Looking at the specifics of the programs mentioned, my initial guess is that the company is sponsoring all of these programs to give employees a bit of variety in choices of which ones they wanted to take - and your boss is concerned that you are taking all of the available options, at once, rather than spreading them out over a larger period of time and getting more work dedicated to (Thus reducing the amount of overtime you require to get specific tasks done in, by using the regularly allotted time you were getting paid for to get those tasks done or prepared for in advance.).

I would recommend first identifying what value you're planning to get out of the programs, and which particular parts of that value contribute to your direct work for your manager. You don't necessarily need to triage everything that provides low value to your work, but it's something to keep in mind in case that's how your manager feels about it.

With that, scheduling a 1:1 meeting and discussing the programs you are taking, and what value from those programs are helping with what you're working on, and what are personal goals that are more tangentially related to your workload.

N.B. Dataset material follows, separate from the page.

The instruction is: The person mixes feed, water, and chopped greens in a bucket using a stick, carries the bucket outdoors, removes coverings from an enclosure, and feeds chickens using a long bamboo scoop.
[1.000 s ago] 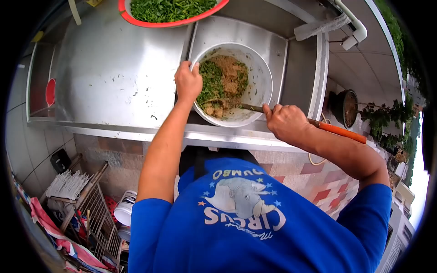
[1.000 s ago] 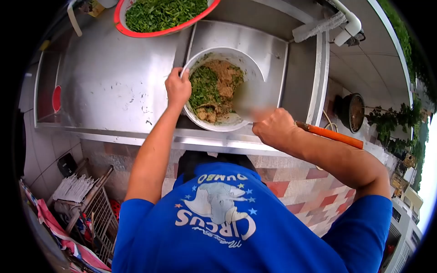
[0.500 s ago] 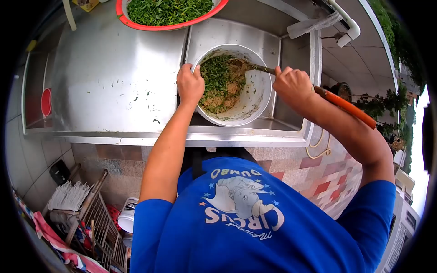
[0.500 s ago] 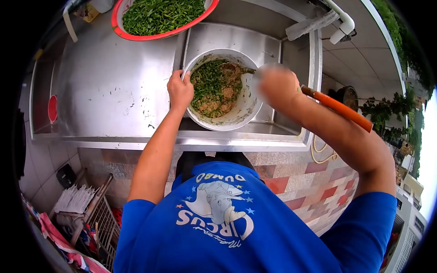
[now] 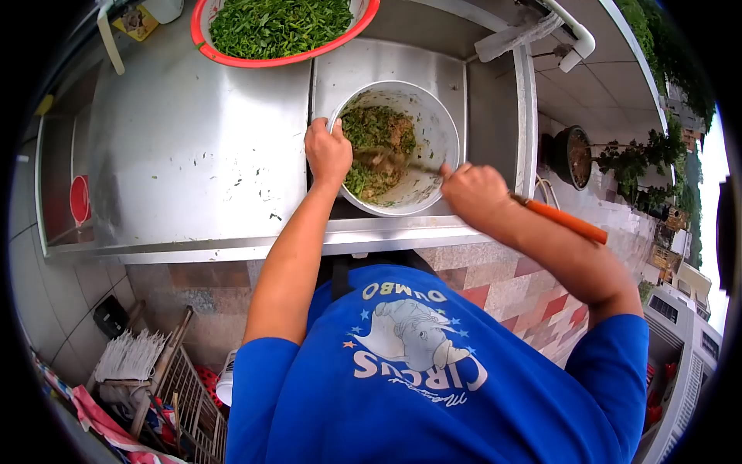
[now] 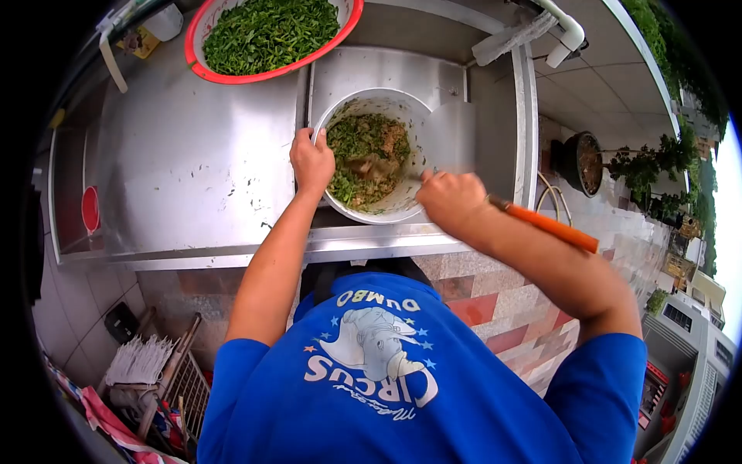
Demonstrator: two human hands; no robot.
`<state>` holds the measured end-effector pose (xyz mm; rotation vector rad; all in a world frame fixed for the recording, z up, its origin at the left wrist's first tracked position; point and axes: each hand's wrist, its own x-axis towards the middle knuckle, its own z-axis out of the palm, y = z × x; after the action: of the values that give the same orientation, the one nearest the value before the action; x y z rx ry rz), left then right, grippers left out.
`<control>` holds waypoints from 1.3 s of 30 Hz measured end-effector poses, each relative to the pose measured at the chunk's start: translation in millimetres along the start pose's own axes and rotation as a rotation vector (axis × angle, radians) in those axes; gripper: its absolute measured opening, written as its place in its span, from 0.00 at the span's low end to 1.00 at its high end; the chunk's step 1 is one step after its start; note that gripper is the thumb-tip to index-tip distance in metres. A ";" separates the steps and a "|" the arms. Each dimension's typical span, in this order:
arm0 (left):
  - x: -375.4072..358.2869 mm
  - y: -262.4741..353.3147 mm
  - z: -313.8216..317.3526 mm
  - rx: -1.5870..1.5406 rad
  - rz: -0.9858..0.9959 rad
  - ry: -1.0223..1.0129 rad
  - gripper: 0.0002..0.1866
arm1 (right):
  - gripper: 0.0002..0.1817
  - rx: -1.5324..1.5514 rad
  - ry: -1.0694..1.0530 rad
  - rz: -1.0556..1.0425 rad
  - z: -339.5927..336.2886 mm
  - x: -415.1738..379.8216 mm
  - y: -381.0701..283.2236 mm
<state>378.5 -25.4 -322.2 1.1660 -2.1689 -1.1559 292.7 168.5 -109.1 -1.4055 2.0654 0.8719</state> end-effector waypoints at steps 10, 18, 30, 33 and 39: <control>-2.6 -1.8 0.7 0.022 -0.004 -0.002 0.15 | 0.12 0.086 -0.247 -0.006 45.6 39.3 -10.7; -1.3 1.2 2.5 0.002 -0.003 0.001 0.15 | 0.13 0.580 -0.560 0.126 6.5 61.4 54.2; 5.9 0.6 5.5 -0.016 0.009 0.018 0.14 | 0.13 0.717 -0.284 0.233 2.8 35.2 106.1; 2.2 -0.1 4.4 -0.003 0.004 0.010 0.15 | 0.12 0.403 -0.165 0.235 8.3 40.6 87.5; 5.1 1.7 3.2 0.024 0.021 0.024 0.15 | 0.17 0.042 -0.016 -0.219 4.8 20.4 19.0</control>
<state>372.7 -27.6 -322.7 1.1587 -2.1774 -1.1051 268.0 164.4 -122.3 -1.5609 1.8643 0.7421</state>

One possible solution is to reduce the number of them that you are taking at once, and spreading out some of the lower priority company and external programs. By doing this, although you might be compromising here, it would help build confidence with your manager that they can explain your use of the programs as actually providing workload value to their manager, if needed.

Even if you are not slacking in this case, it might come across as worrisome due to how much time the company is spending to pay you to take programs sponsored by the company as well - and it could be worth considering how this appears with respect to whether it's somewhat double-dipping into their resources more than they get out of the work you're doing.